● **What the task requires**
Please return every line in the entries below with the word "robot" in it.

[[ Working data, beginning ]]

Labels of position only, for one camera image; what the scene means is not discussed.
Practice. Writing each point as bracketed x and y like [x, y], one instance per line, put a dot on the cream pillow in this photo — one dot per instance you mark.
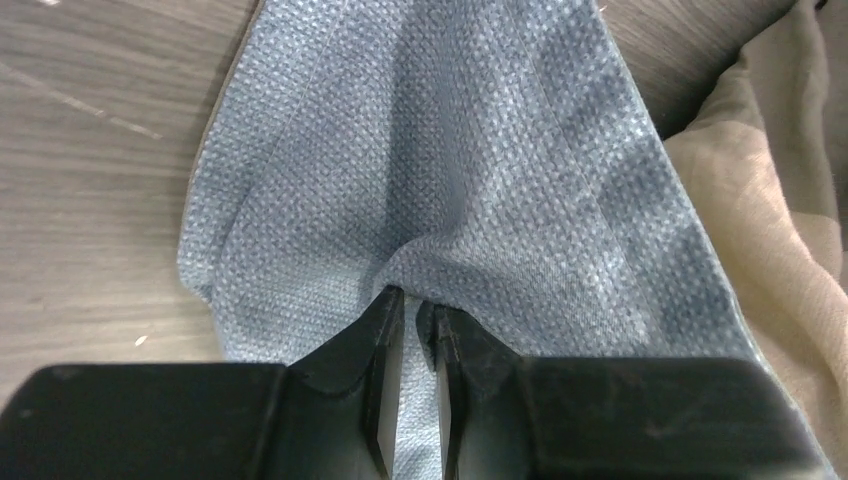
[765, 165]

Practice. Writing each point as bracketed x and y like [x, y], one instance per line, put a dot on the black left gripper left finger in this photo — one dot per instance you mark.
[330, 415]

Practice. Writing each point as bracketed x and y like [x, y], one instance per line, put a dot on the blue pillowcase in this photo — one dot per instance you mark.
[494, 156]

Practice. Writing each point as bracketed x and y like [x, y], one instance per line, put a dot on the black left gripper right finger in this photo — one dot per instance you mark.
[507, 416]

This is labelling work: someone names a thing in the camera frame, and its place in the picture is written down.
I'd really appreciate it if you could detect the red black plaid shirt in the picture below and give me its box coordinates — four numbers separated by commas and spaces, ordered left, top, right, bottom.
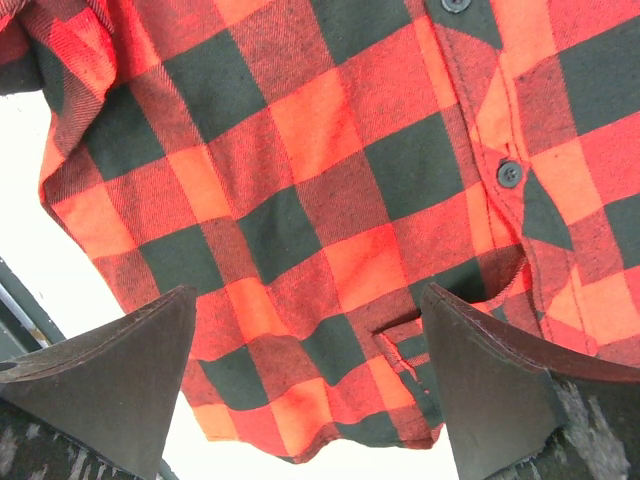
1, 0, 639, 463

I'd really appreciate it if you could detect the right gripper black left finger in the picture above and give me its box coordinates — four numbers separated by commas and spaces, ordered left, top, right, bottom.
1, 286, 196, 479

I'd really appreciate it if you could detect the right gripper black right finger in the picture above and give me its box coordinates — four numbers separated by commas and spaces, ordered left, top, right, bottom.
422, 284, 639, 480

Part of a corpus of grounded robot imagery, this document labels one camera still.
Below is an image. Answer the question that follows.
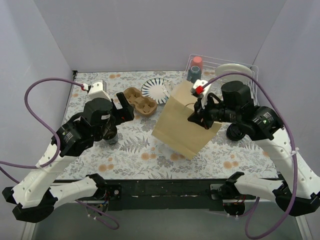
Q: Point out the pink cup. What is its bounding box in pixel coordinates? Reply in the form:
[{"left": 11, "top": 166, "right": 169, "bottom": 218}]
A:
[{"left": 191, "top": 56, "right": 203, "bottom": 71}]

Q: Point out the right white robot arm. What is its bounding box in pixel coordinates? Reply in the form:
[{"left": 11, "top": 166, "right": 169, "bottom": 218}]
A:
[{"left": 188, "top": 80, "right": 320, "bottom": 217}]

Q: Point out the cream white plate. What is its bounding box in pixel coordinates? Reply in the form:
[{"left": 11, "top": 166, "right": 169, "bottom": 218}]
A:
[{"left": 215, "top": 63, "right": 253, "bottom": 84}]

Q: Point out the dark teal cup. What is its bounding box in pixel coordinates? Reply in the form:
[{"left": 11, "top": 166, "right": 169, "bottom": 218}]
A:
[{"left": 187, "top": 65, "right": 202, "bottom": 84}]

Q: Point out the brown paper bag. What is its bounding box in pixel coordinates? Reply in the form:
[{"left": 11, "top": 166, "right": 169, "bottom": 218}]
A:
[{"left": 152, "top": 80, "right": 222, "bottom": 159}]

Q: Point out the brown cardboard cup carrier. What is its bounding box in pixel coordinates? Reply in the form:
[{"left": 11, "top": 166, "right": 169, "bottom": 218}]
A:
[{"left": 123, "top": 87, "right": 158, "bottom": 117}]

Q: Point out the stack of black lids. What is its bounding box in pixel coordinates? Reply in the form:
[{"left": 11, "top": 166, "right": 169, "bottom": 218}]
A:
[{"left": 226, "top": 123, "right": 246, "bottom": 142}]

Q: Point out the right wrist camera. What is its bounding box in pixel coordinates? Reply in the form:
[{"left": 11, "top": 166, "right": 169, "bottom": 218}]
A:
[{"left": 190, "top": 79, "right": 211, "bottom": 109}]

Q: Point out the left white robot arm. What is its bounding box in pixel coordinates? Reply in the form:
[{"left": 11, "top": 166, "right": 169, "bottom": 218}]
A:
[{"left": 2, "top": 92, "right": 134, "bottom": 223}]

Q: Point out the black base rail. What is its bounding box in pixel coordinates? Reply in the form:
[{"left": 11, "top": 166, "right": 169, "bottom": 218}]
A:
[{"left": 105, "top": 178, "right": 226, "bottom": 211}]

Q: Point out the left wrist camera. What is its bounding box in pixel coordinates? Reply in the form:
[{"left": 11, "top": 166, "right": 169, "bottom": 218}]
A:
[{"left": 81, "top": 80, "right": 111, "bottom": 101}]

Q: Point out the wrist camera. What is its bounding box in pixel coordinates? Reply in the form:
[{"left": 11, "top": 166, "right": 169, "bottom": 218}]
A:
[
  {"left": 81, "top": 80, "right": 111, "bottom": 101},
  {"left": 190, "top": 79, "right": 211, "bottom": 109}
]

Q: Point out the blue striped plate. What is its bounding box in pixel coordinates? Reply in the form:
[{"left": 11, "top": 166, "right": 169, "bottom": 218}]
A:
[{"left": 140, "top": 78, "right": 169, "bottom": 105}]

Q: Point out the white wire dish rack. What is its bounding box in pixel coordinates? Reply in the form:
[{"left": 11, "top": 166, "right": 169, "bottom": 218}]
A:
[{"left": 183, "top": 54, "right": 259, "bottom": 105}]

[[ Working data, end ]]

● **Solution below**
Part of a corpus of grounded robot imagery, this document labels one camera still.
Q: Point out the right white robot arm. What is its bounding box in pixel coordinates? Reply in the form:
Q: Point out the left white robot arm. What is its bounding box in pixel coordinates? Reply in the form:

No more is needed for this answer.